» WHAT YOU SHOULD DO: Your answer should consist only of the lines below from the one with "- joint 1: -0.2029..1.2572" through the one with "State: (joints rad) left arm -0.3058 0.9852", copied exactly.

» DATA EXTRACT:
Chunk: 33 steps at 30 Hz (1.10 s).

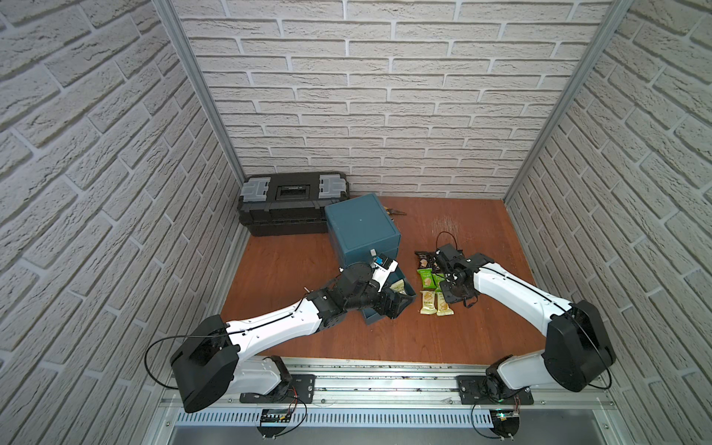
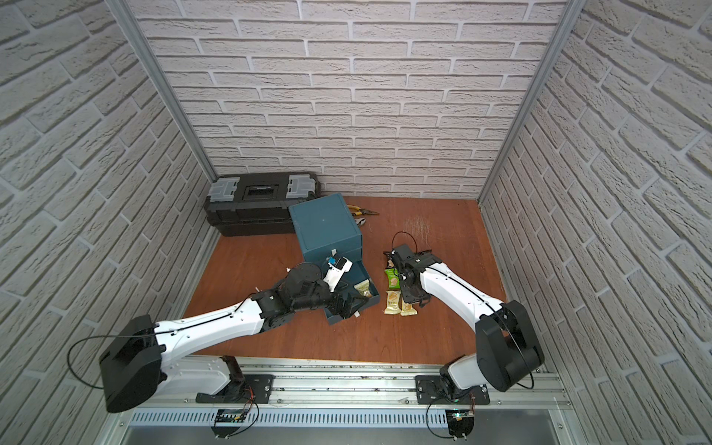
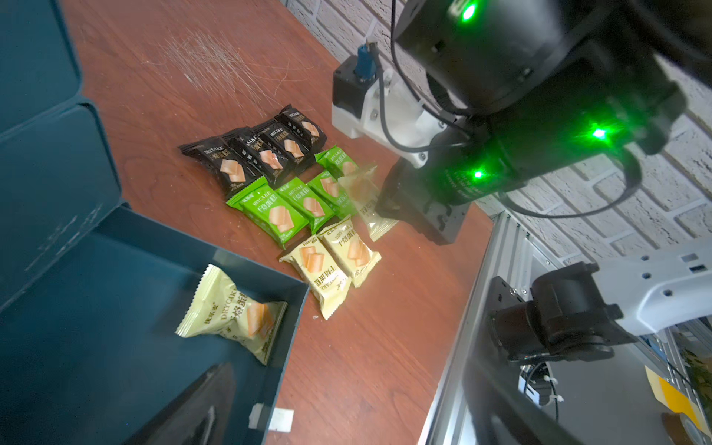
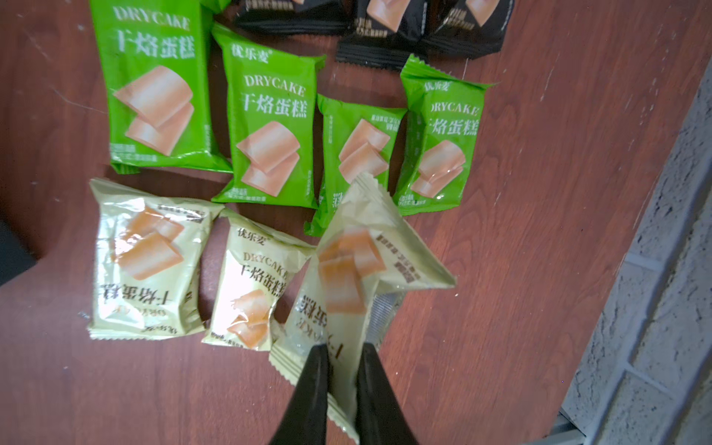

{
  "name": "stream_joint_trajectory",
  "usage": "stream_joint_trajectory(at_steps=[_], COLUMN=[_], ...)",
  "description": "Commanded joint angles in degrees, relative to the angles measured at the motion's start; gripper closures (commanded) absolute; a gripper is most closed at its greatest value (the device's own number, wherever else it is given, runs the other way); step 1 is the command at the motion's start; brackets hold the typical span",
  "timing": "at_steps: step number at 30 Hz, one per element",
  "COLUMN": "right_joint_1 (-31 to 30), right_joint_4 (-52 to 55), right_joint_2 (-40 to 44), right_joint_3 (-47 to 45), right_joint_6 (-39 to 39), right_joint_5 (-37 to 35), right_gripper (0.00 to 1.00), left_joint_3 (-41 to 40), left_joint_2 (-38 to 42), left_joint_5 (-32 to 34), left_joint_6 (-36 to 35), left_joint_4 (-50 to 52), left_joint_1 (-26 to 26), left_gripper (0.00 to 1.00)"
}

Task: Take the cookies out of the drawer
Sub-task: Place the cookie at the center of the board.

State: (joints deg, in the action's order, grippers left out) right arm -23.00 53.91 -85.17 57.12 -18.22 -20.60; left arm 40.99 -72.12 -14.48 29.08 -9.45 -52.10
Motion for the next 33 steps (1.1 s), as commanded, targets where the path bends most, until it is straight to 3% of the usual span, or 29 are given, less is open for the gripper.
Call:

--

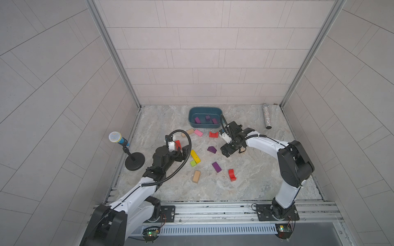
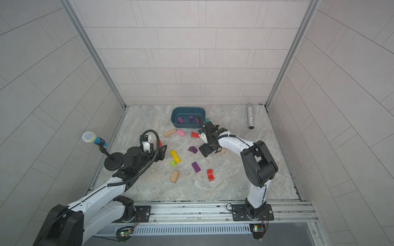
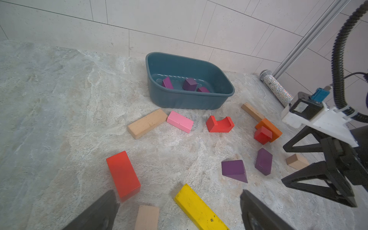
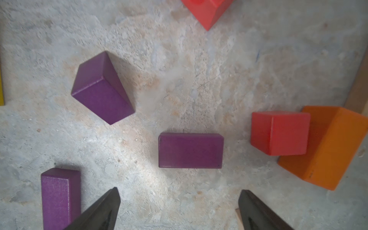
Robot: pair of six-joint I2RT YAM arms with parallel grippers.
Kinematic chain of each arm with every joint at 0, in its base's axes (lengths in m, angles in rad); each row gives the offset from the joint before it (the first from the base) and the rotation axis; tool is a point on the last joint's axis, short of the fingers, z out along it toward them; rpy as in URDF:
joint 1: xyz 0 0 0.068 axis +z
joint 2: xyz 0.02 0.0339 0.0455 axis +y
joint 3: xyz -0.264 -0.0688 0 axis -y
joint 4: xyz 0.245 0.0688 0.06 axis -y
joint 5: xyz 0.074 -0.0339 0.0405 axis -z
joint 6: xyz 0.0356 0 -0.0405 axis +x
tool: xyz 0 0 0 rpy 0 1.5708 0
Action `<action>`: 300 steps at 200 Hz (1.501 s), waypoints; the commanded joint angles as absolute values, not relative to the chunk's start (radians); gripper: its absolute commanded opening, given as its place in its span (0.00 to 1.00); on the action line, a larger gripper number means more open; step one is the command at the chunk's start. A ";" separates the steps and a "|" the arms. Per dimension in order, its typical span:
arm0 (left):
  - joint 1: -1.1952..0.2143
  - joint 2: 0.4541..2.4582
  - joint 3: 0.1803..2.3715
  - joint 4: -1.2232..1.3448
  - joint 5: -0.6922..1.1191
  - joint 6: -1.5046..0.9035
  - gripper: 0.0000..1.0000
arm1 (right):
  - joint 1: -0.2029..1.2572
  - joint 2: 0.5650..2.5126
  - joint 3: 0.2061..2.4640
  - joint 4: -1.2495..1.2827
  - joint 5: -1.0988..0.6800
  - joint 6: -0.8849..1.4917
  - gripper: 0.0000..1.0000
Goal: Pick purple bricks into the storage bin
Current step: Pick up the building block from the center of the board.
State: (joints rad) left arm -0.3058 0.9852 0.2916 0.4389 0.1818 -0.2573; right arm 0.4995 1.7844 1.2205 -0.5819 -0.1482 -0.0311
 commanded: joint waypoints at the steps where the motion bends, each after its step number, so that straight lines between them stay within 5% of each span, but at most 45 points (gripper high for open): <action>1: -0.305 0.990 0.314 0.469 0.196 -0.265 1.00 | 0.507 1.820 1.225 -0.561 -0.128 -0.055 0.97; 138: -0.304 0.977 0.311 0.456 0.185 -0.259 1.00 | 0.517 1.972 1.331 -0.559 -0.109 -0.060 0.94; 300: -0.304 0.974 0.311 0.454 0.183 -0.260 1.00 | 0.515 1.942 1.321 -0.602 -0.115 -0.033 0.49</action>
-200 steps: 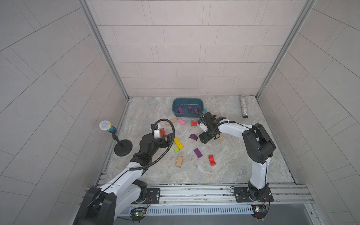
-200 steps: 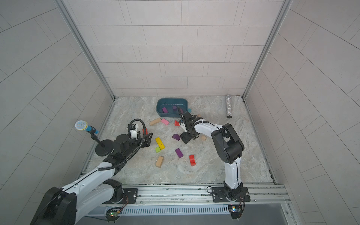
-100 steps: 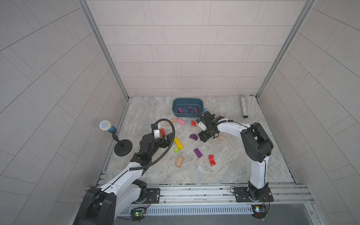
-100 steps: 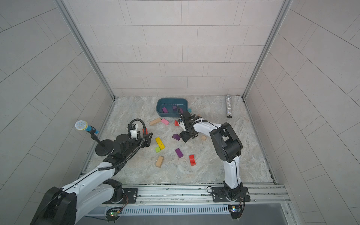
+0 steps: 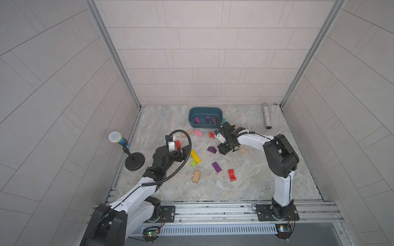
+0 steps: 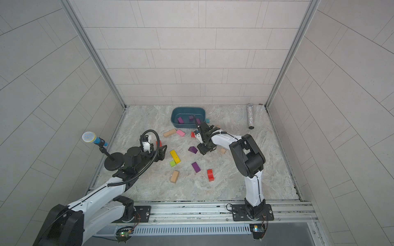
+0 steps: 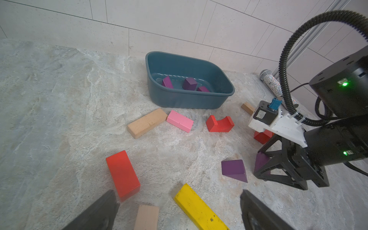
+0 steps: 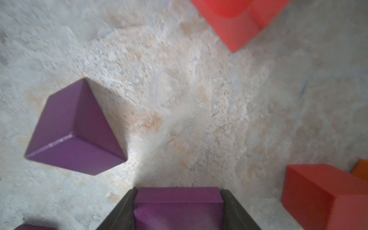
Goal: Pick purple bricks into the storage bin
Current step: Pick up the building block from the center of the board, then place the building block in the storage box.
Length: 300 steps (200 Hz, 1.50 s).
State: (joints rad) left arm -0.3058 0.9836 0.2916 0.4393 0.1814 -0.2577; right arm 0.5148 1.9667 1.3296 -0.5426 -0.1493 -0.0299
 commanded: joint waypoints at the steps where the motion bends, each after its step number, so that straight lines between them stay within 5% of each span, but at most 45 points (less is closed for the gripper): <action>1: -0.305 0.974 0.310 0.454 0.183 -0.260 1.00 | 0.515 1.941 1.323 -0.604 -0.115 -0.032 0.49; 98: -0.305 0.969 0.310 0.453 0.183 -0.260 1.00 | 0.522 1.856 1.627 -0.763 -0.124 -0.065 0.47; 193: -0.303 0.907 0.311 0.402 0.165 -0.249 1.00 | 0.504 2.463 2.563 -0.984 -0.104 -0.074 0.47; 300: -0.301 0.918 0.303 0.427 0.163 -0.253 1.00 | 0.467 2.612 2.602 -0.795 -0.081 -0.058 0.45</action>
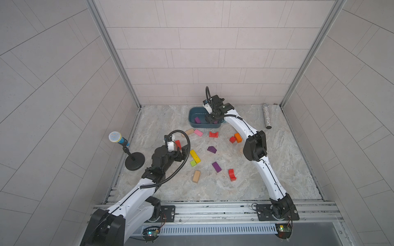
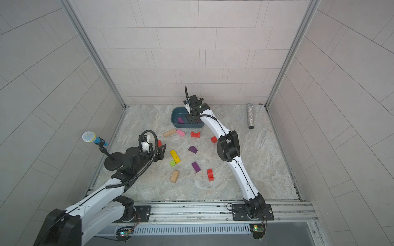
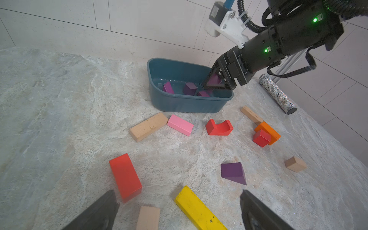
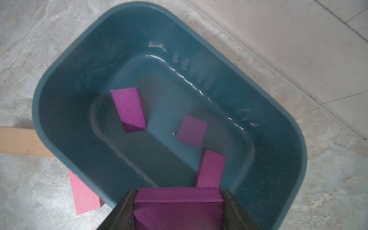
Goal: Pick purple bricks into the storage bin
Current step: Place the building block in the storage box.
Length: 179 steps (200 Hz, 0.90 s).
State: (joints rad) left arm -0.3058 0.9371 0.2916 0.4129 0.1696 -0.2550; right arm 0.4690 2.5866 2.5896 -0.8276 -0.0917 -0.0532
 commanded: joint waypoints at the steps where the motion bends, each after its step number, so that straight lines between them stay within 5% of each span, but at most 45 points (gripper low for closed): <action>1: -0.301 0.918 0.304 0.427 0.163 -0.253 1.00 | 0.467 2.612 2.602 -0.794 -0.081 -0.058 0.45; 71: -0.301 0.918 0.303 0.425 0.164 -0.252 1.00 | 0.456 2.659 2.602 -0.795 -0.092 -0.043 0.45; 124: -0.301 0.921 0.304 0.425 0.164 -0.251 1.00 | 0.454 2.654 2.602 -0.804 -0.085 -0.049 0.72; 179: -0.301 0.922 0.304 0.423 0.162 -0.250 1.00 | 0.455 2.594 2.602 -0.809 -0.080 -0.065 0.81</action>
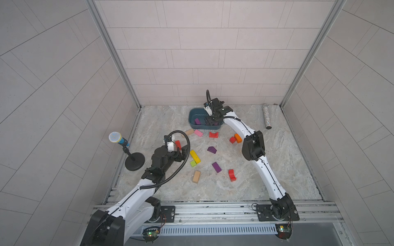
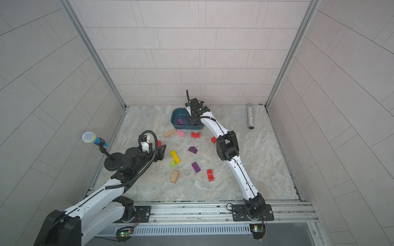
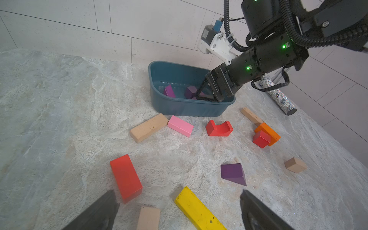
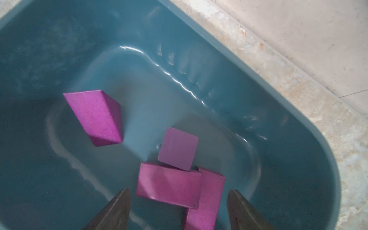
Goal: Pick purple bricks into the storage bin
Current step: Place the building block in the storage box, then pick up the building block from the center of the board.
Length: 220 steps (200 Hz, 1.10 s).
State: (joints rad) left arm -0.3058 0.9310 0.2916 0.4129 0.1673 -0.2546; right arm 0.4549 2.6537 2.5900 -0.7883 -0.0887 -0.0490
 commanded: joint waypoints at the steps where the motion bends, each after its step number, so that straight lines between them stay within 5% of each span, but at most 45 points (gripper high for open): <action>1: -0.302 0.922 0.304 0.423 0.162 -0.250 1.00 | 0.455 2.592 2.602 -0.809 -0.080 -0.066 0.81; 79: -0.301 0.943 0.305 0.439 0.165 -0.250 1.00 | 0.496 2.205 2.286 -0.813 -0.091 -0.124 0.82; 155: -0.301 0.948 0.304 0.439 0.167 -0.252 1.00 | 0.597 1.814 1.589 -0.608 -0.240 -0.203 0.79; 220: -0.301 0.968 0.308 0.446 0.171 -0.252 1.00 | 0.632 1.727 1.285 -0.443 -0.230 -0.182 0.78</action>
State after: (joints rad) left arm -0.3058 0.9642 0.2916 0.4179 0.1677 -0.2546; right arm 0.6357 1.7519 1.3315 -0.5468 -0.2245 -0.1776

» WRITTEN ANSWER:
  - joint 1: -0.2029..1.2572
  - joint 2: 0.5650..2.5126
  - joint 3: 0.2061..2.4640
  - joint 4: -1.2495..1.2827
  - joint 5: -1.0988..0.6800
  - joint 6: -0.8849..1.4917
  - gripper: 0.0000..1.0000
Goal: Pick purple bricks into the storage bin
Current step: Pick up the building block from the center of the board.
State: (joints rad) left arm -0.3058 0.9852 0.2916 0.4389 0.1818 -0.2573; right arm 0.4995 1.7844 1.2205 -0.5819 -0.1482 -0.0311

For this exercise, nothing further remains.